(Beginning of Raw data)

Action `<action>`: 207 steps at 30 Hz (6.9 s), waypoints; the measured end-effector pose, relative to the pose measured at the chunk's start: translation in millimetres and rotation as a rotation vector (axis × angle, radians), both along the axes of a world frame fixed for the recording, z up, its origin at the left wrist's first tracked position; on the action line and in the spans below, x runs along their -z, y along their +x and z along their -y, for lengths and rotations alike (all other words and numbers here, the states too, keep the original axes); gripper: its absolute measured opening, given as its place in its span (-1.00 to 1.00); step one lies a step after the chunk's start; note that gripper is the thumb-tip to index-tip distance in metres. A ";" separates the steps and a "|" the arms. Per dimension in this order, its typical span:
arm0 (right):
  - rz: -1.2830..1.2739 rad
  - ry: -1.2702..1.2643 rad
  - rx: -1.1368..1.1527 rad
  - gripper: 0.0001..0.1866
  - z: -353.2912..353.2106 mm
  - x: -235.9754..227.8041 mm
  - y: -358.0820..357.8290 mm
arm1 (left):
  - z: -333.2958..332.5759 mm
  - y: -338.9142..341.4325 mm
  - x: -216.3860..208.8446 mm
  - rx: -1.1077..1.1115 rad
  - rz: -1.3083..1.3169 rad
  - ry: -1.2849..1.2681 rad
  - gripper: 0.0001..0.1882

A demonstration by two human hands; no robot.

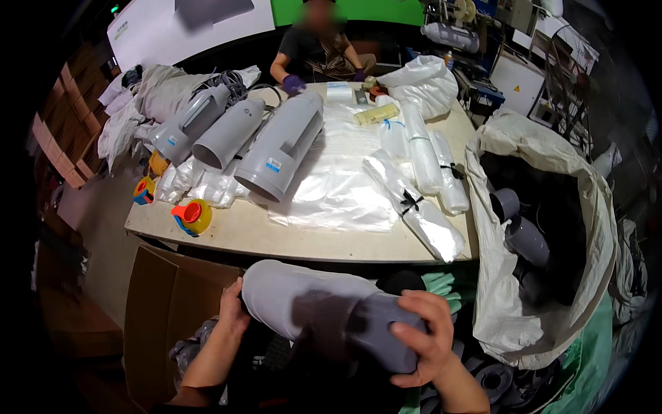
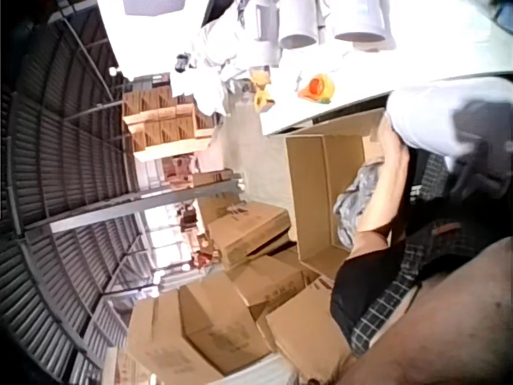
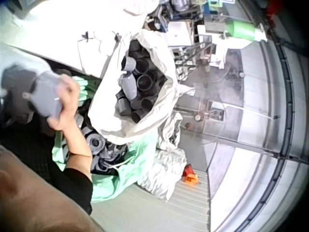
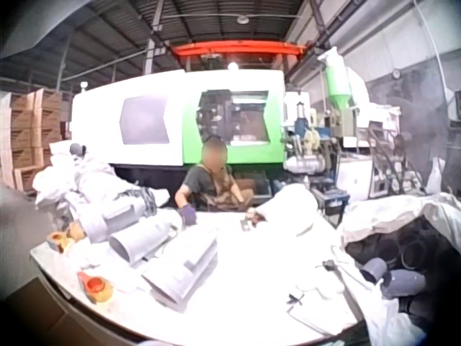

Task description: The person assembles grey plastic appliance parts by hand. They pick up a main body and a circular base, fit them together, and place the assembled unit into a cardboard box. The process is repeated for multiple units in a warehouse setting.

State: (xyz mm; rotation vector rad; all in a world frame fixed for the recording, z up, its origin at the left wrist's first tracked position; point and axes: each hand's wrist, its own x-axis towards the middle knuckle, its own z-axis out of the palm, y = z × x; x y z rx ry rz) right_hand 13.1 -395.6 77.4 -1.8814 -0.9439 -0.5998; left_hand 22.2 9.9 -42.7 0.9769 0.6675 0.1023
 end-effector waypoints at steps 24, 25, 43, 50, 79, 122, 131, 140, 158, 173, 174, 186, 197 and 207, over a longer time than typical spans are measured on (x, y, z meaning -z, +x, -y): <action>-0.733 0.516 1.007 -0.62 117.6 249.6 -85.6 | 76.4 95.0 -109.1 0.577 0.982 0.300 -0.45; -0.682 0.197 1.220 -0.51 131.0 267.3 -104.6 | 81.2 99.6 -107.2 0.548 0.965 0.269 -0.49; -0.850 -0.674 0.795 -0.29 138.9 263.7 -206.1 | 77.0 101.2 -104.6 0.675 0.905 0.245 -0.50; -1.155 -0.728 0.916 -0.26 153.5 217.9 -165.2 | 87.2 103.9 -100.4 0.747 0.839 0.198 -0.71; -0.672 0.863 0.132 0.35 -127.4 6.4 32.7 | 87.5 56.1 -118.0 0.648 0.843 0.149 -0.02; -0.289 0.237 0.218 -0.17 -74.8 53.3 68.0 | 89.6 115.0 -104.3 0.944 1.116 1.106 -0.11; -0.177 0.288 0.208 -0.39 -79.8 47.2 57.1 | 94.1 95.6 -103.6 0.811 1.171 1.108 -0.24; -0.166 -0.037 0.481 -0.36 -106.0 -4.7 36.7 | 117.9 110.4 -82.6 0.585 1.096 0.834 -0.76; -0.178 0.705 0.260 -0.61 -32.0 45.4 35.4 | 90.6 79.7 -31.9 0.934 0.335 0.941 -0.70; -0.439 1.605 -0.696 -0.62 -2.6 103.0 74.6 | 136.1 214.0 31.9 0.440 0.743 1.403 -0.88; -0.424 1.586 -0.742 -0.62 0.2 107.6 78.2 | 148.1 235.7 47.8 0.368 0.760 1.510 -0.86; -1.267 1.059 -0.595 -0.76 -20.7 181.6 155.5 | 133.2 275.4 51.1 0.559 0.392 1.410 -0.79; -1.089 0.624 0.351 -0.84 -26.5 164.3 116.1 | 166.8 152.3 6.3 0.819 0.481 0.241 -0.75; -0.797 0.948 0.198 -0.79 16.2 98.0 57.8 | 131.9 110.2 -67.7 1.113 0.536 -0.326 -0.86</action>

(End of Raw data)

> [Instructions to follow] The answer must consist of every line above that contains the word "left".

> [Output for this task]
Action `<action>`: 207 steps at 30 Hz (6.9 s), waypoints; the measured end-effector pose, relative to the pose measured at the chunk's start: translation in millimetres and rotation as a rotation vector (axis × angle, radians), both along the axes of a world frame fixed for the recording, z up, its origin at the left wrist's first tracked position; on the action line and in the spans below, x runs along their -z, y along their +x and z along their -y, for lengths and rotations alike (all other words and numbers here, the states too, keep the original axes); gripper: its absolute measured opening, given as its place in its span (-1.00 to 1.00); step one lies a step after the chunk's start; note that gripper is the thumb-tip to index-tip distance in metres. A ";" separates the steps and a "|" the arms. Per dimension in this order, its typical span:
arm1 (left):
State: (xyz mm; rotation vector rad; all in a world frame fixed for the recording, z up, its origin at the left wrist's first tracked position; point and axes: each hand's wrist, its own x-axis towards the middle knuckle, its own z-axis out of the palm, y = z × x; x y z rx ry rz) right_hand 13.1 -395.6 77.4 -1.8814 -0.9439 -0.5998; left_hand 22.2 9.9 -42.7 0.9769 0.6675 0.1023

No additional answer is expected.